The idea that the boys interviewed by their instructors in the Times piece were being at all honest about what they’d seen and what they thought is just laughable.

Setting aside very real religious arguments, the real problem with the porn cultures that have come into being online are not about Sex Ed, issues of representation, and bad expectations in young men. I mean, to be fair, those are real issues to a point, but they’re exactly the sort of thing you’d expect someone to say if their only lens was coming from a gender studies program who were incapable of having much empathy for young men and didn’t really know what they were talking about. No, at least judging from my own observations from the young men who have been marinating in this space for a while, the overwhelming problem with online porn culture is that it promotes a truly intense nihilism in young men about bodies and their own sexuality generally. To be blunt, the entire culture of porn online exists to reduce the male orgasm to the status of defecation – a bodily function to be attended to on a regular basis in privacy to give mild physical relief, but something with no particular value or meaning. And female bodies are likewise so reduced along the way. Sex reduces to plumbing – it is entirely disenchanted. It’s worse than depravity – depravity suggests some kind of actual authoritative meaning to transgress against. The long term effect of porn for a lot of the young guys I encounter is just a pervasive numbing meaninglessness, attached to a kind of limp hedonism. They’re adrift, and their own degrading relationship to their own sexuality because of porn is a major factor in that.

If you want to understand the surprising response of young men online to someone like Jordan Peterson, it’s worth understanding that this (along with a lot of other cultural factors young men experience that are intensely nihilistic, like much of online video game culture, and online message board cultures) is a major factor lurking in the background. The way young men are experiencing porn, and what it is doing to them, is leaving a major mark.
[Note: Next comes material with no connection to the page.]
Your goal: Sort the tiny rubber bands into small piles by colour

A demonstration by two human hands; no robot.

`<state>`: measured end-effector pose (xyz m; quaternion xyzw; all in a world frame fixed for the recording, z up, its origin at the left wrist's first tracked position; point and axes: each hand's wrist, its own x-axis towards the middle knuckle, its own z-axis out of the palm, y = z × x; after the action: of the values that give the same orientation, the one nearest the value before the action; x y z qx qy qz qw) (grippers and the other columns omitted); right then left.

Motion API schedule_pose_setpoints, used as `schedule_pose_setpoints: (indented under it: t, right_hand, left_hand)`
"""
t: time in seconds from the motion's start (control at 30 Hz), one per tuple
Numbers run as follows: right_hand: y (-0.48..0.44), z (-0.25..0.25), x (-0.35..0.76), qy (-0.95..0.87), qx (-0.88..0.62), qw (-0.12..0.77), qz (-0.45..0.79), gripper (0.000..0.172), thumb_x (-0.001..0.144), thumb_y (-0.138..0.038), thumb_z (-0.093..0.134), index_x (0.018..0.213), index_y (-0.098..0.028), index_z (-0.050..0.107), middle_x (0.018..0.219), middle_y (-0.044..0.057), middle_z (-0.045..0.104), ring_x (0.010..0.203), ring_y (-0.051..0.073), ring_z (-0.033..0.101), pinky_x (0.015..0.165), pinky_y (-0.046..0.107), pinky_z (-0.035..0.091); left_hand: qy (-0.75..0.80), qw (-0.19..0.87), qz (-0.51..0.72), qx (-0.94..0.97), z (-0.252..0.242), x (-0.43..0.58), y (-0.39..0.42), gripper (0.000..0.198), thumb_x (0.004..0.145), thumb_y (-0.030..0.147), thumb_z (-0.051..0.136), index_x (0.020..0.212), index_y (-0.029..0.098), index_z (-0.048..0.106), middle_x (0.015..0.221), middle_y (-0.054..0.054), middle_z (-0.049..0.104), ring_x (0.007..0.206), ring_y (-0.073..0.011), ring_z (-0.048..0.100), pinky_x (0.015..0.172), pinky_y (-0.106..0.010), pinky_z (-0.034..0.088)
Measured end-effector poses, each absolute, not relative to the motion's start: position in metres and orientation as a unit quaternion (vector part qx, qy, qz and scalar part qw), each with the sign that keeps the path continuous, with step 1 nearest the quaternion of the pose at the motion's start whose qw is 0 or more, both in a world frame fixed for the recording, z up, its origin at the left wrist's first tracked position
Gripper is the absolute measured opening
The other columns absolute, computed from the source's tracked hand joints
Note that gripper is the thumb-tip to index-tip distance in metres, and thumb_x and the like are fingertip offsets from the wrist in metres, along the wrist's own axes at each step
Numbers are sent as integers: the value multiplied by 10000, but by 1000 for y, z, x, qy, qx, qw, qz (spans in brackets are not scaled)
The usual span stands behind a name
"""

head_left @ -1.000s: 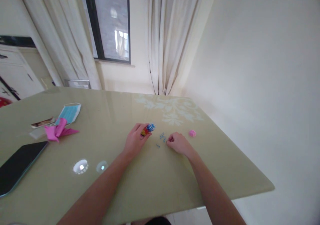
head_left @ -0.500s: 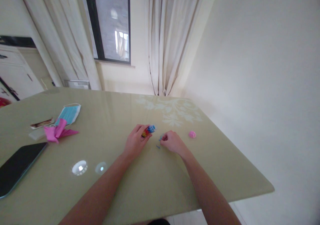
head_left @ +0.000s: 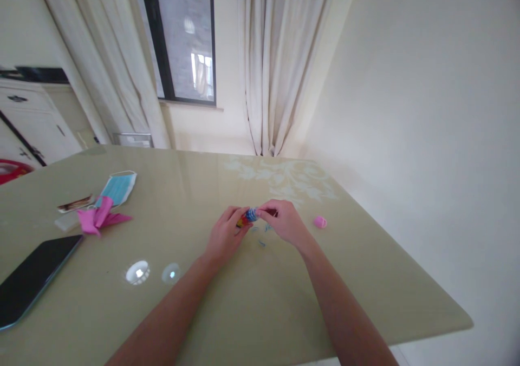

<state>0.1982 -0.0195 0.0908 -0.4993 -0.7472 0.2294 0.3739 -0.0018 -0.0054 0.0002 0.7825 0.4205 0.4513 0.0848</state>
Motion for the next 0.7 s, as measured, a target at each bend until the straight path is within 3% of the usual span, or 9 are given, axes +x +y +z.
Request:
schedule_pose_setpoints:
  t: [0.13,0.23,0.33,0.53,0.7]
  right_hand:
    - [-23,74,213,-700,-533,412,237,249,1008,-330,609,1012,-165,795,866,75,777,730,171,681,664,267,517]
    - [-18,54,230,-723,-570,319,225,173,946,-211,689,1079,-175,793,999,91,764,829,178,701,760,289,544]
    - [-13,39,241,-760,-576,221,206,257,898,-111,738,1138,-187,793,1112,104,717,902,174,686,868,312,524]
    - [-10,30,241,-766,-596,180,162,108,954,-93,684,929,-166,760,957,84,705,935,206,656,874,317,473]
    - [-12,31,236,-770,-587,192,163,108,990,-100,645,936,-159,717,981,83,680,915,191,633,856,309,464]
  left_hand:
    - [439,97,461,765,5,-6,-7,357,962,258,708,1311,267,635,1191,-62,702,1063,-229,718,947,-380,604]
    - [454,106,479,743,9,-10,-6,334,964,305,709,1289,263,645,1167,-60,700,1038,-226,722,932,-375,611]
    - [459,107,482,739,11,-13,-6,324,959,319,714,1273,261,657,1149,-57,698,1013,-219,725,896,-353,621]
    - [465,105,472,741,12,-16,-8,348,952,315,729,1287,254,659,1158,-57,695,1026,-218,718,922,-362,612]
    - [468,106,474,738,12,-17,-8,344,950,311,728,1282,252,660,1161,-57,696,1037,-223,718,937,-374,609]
You are not a contemptible person. You are a child of God, a human being with dignity, who is enslaved to his passions, and who therefore does contemptible things. You can be free. There are people who will help you find freedom. It is the enemy’s strategy to make you hate yourself, to make you feel worthless. A friend of mine who was sexually abused as a child told me that until her conversion, she felt so worthless that she numbed herself with drugs to escape the shame. That was part of her imprisonment. Freedom is not going to be won easily for you, friend, but it can be won.